■ What the task asks ■
Once you have read the listing, retype all of it exactly.

■ Source material ■

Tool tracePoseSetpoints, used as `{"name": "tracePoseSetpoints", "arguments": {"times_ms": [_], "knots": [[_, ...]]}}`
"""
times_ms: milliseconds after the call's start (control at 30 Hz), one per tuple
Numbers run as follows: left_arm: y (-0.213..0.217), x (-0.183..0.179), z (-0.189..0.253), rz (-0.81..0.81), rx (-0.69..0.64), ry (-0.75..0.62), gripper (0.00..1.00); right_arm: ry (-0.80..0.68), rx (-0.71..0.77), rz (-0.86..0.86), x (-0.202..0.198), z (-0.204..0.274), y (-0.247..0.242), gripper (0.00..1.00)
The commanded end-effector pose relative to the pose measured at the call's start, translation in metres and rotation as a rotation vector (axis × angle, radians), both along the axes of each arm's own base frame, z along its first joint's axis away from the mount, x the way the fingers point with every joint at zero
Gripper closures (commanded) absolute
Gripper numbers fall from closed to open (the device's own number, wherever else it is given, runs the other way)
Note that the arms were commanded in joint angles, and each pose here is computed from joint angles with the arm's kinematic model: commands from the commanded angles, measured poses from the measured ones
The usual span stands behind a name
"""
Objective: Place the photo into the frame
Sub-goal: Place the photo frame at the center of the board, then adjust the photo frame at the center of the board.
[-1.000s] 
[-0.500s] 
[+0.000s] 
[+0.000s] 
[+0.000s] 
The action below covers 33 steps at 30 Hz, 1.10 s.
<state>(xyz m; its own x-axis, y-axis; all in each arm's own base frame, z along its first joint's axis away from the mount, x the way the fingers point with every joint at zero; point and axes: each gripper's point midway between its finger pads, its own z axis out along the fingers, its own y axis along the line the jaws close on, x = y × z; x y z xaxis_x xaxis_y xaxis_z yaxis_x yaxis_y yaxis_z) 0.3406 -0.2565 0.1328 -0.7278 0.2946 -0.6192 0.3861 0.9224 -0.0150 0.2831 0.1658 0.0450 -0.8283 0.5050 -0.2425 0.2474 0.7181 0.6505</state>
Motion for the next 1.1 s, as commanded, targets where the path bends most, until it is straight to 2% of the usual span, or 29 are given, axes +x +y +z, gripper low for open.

■ Exercise solution ■
Tool tracePoseSetpoints, used as `{"name": "tracePoseSetpoints", "arguments": {"times_ms": [_], "knots": [[_, ...]]}}`
"""
times_ms: milliseconds after the call's start (control at 30 Hz), one per tuple
Numbers run as follows: left_arm: y (-0.213..0.217), x (-0.183..0.179), z (-0.189..0.253), rz (-0.81..0.81), rx (-0.69..0.64), ry (-0.75..0.62), gripper (0.00..1.00); right_arm: ry (-0.80..0.68), rx (-0.71..0.77), rz (-0.86..0.86), x (-0.202..0.198), z (-0.204..0.274), y (-0.247..0.242), gripper (0.00..1.00)
The commanded end-effector pose relative to the pose measured at the call's start, translation in metres and rotation as a rotation vector (axis × angle, radians), both along the axes of each arm's own base frame, z along its first joint's axis away from the mount, x the way the fingers point with every joint at zero
Gripper closures (commanded) absolute
Gripper numbers fall from closed to open (the device's own number, wherever else it is given, runs the other way)
Note that the arms were commanded in joint angles, and each pose here is computed from joint angles with the arm's kinematic model: commands from the commanded angles, measured poses from the measured ones
The usual span stands behind a name
"""
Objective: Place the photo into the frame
Sub-goal: Place the photo frame at the center of the board, then adjust the photo frame at the center of the board.
[-1.000s] 
[-0.500s] 
[+0.000s] 
[+0.000s] 
[+0.000s] 
The action below covers 33 steps at 30 Hz, 1.10 s.
<state>(xyz m; its own x-axis, y-axis; all in each arm's own base frame, z along its first joint's axis away from the mount, x the way the fingers point with every joint at zero; point and axes: each gripper's point midway between its finger pads, its own z axis out along the fingers, its own y axis along the line the jaws close on, x = y × z; x y z xaxis_x xaxis_y xaxis_z yaxis_x yaxis_y yaxis_z) 0.3406 -0.2565 0.1328 -0.7278 0.2946 -0.6192 0.3861 0.9224 -0.0150 0.2831 0.1658 0.0450 -0.8283 0.5050 -0.2425 0.2474 0.7181 0.6505</state>
Motion for the next 1.1 s, as commanded, targets where the path bends most, until it is straight to 2% of the usual span, or 29 are given, axes +x +y +z, gripper low for open.

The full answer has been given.